There are also theories that wintertime activity can increase harmful algae blooms, which are rapidly increasing in the population of algae. Without the proper nutrient cycle, algae could expand without issue.
“If the ice isn’t there, we could see bigger blooms,” Xenopoulos says, who helped build an early warning system for harmful algae blooms on the north shore.
These events, also known as blue-green algae, can prove toxic to plants and organisms in the water. The increased plant coverage can block sunlight which depletes oxygen levels and kills other organisms. Aside from poisoning drinking water, swimming in spots with this type of algae can cause skin irritation or breathing difficulties in humans and liver failure or neurological problems in pets.
In Lake Ontario, Sodus Bay has experienced HAB events periodically since 2010. Farther south, the Finger Lakes, previously clear of blue-green algae, have also struggled with blooms since 2017 and now have them every year. Both the Finger Lakes and Sodus Bay have installed systems to monitor these occurrences.
Winter Grab researchers predict their findings will be submitted for peer review by the end of this year.
“Good science takes a long time,” says Xenopoulos.
Although more study is needed before proper conclusions can be made, some interesting observations have been made so far. For example, Godwin’s team found that light and photosynthesis processes were occurring at unexpectedly high levels considering the thickness of their ice samples.
“That was already a surprising result,” Godwin says. “Light penetrated further than we were thinking it would.”
Why now?
Based on current climate models, the Winter Grab research is occurring not a moment too soon.
Ice coverage on the Great Lakes has been shrinking since the 1970s, according to the National Oceanic and Atmospheric Administration. Although there is a natural cycle between higher and lower levels due to global climate patterns such as El Nino, data from 1973 to 2020 show that overall ice cover has been declining by 5 percent per decade. Most recently, 2021’s average ice coverage of 30 percent was much lower than the long-term average of 53 percent.
“We know that due to climate change that the onset of ice cover is now much later in the fall and it is receding earlier in the spring,” Currie says.

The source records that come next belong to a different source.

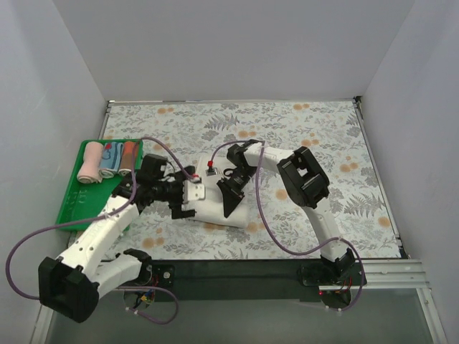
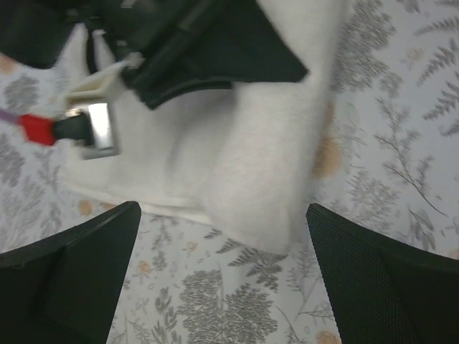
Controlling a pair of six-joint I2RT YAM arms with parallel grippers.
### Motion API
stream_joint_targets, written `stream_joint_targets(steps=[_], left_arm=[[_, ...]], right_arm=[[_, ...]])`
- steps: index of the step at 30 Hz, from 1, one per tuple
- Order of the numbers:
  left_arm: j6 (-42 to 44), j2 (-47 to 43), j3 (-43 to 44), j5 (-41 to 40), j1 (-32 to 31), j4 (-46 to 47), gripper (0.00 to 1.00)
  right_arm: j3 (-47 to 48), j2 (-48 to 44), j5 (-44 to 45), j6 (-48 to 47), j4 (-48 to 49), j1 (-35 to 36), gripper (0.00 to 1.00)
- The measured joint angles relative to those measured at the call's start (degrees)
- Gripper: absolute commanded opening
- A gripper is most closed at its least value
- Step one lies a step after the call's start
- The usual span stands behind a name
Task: Roll the towels
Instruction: Roll the towel
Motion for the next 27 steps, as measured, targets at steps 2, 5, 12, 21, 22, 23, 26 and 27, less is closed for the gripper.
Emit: stream_joint_targets(steps=[2,5,12,21,22,23,26,27], left_arm=[[1.66,-3.30,-5.68,-3.06,-7.28,-0.15,0.98],[3.17,-4.76,-9.40,-7.08,-14.86,1.03,0.98],[4.90,1.36,-11.58,-14.71,-24.81,9.27,0.90],[3.93,12.33,-12.48,-21.35,-28.89,18.21,0.37],[3.43,12.85,-12.24,-21.68,-28.89,18.62,0.32],[2.95,13.20,-12.04,-21.94,-28.94,18.82,0.29],[1.70,14.29,-11.02,-22.18,-29.03,18.21,0.16],[1.14,14.75,-10.51,-22.18,-29.05,17.77,0.13]], right_arm=[[1.16,1.77,-1.84,0.11,-1.90,-0.37,0.01],[1.60,3.43,-4.13,0.11,-3.67,-0.98,0.01],[4.35,7.13,-6.91,0.07,-7.67,-1.57,0.02],[5.75,9.35,-7.85,0.39,-10.49,-2.73,0.13],[5.81,9.35,-7.69,0.44,-10.60,-2.80,0.14],[5.97,9.38,-7.50,0.48,-10.75,-2.84,0.17],[6.27,9.38,-6.88,0.46,-11.19,-2.97,0.29],[6.36,9.38,-6.69,0.50,-11.37,-3.13,0.34]])
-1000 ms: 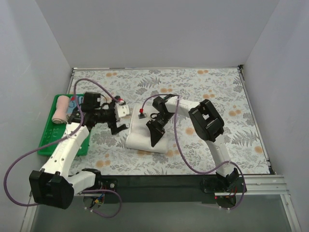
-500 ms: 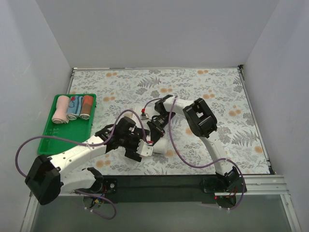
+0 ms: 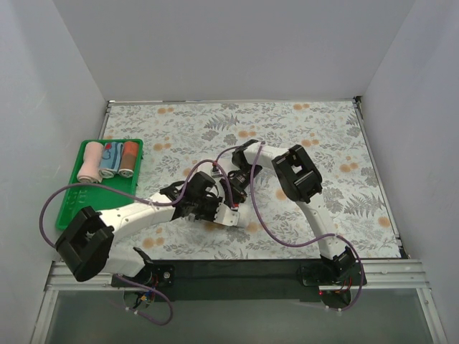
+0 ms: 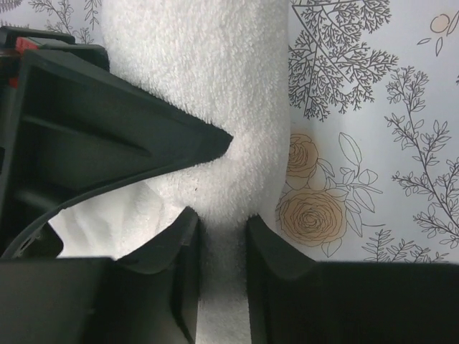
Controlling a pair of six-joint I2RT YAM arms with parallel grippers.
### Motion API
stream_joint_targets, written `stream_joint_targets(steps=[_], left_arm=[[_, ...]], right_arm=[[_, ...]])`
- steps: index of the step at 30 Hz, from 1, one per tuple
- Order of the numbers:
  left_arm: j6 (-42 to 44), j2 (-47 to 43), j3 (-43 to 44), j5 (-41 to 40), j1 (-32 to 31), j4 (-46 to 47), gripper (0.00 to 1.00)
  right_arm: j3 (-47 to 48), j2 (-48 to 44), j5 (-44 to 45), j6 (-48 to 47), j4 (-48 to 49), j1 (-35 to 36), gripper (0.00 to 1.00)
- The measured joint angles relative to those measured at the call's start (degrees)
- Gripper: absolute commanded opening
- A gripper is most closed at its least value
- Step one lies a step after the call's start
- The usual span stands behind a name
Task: Roll the towels
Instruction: Roll the towel
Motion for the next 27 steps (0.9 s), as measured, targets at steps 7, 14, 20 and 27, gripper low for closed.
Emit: stream_joint_targets(steps=[7,14,20,27], left_arm=[[-2.12,5.14,6.29,2.45,0.66,-5.95,0.00],[-2.58,12.33,14.84,9.70,5.01,-15.08,0.00],[-2.82,21.99,25.03,19.91,11.87,-25.86,0.01],[-2.29,33.48,34.49,29.49,17.38,-35.60,0.08]], right_arm=[[0.94,-0.83,0.15,-0.42,-2.43,-2.08,0.74],[2.23,-6.27,8.66,-1.01,-2.58,-11.96,0.76],[1.36,-18.43,12.87,-1.95,0.07,-22.23,0.77],[-8.90,-37.27,19.65,-2.40,8.07,-22.97,0.78]])
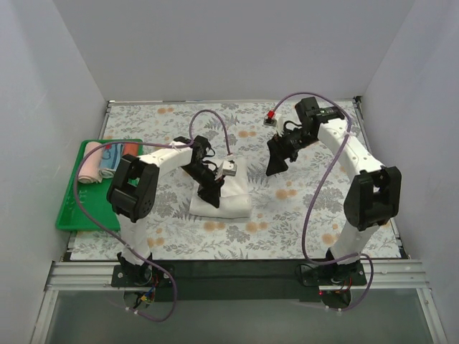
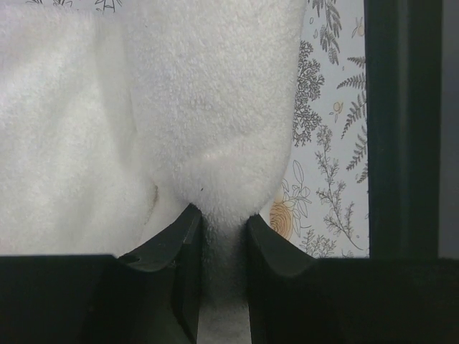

Ice levels in 2022 have the potential to be higher than usual due to a polar vortex, a phenomenon linked to climate change. The most recent prior occurrence was in 2014. According to Xenopoulos, weather extremes such as these can affect soil and freeze cycles, further stressing the Great Lakes ecosystem.
Over the long term, however, ice coverage is trending downward. One study found that, from 1973 to 2010, Lake Ontario, which already has less ice than other lakes due to its greater depth, declined the most by 88 percent. Current climate models are not optimistic about potential recovery, meaning if the data is not collected now, scientists might miss their chance to research this topic.
“We felt things were at an ‘all talk, no action’ phase,” Xenopoulos says, referring to the discussions started by Ozensky. “We really should have been doing this years ago. Now we have to race before we lose it all.”
Currie concurs: “Given the unknowns, we currently don’t know what we are missing with the days of lost ice across the Great Lakes basin.”
“Going forward, living next to this vast body of water, it puts us in a strong position for a changing world,” Howe says. “We need to do all that we can to maintain the health of this body of water.”
Jacob Schermerhorn is a Rochester Beacon contributing writer.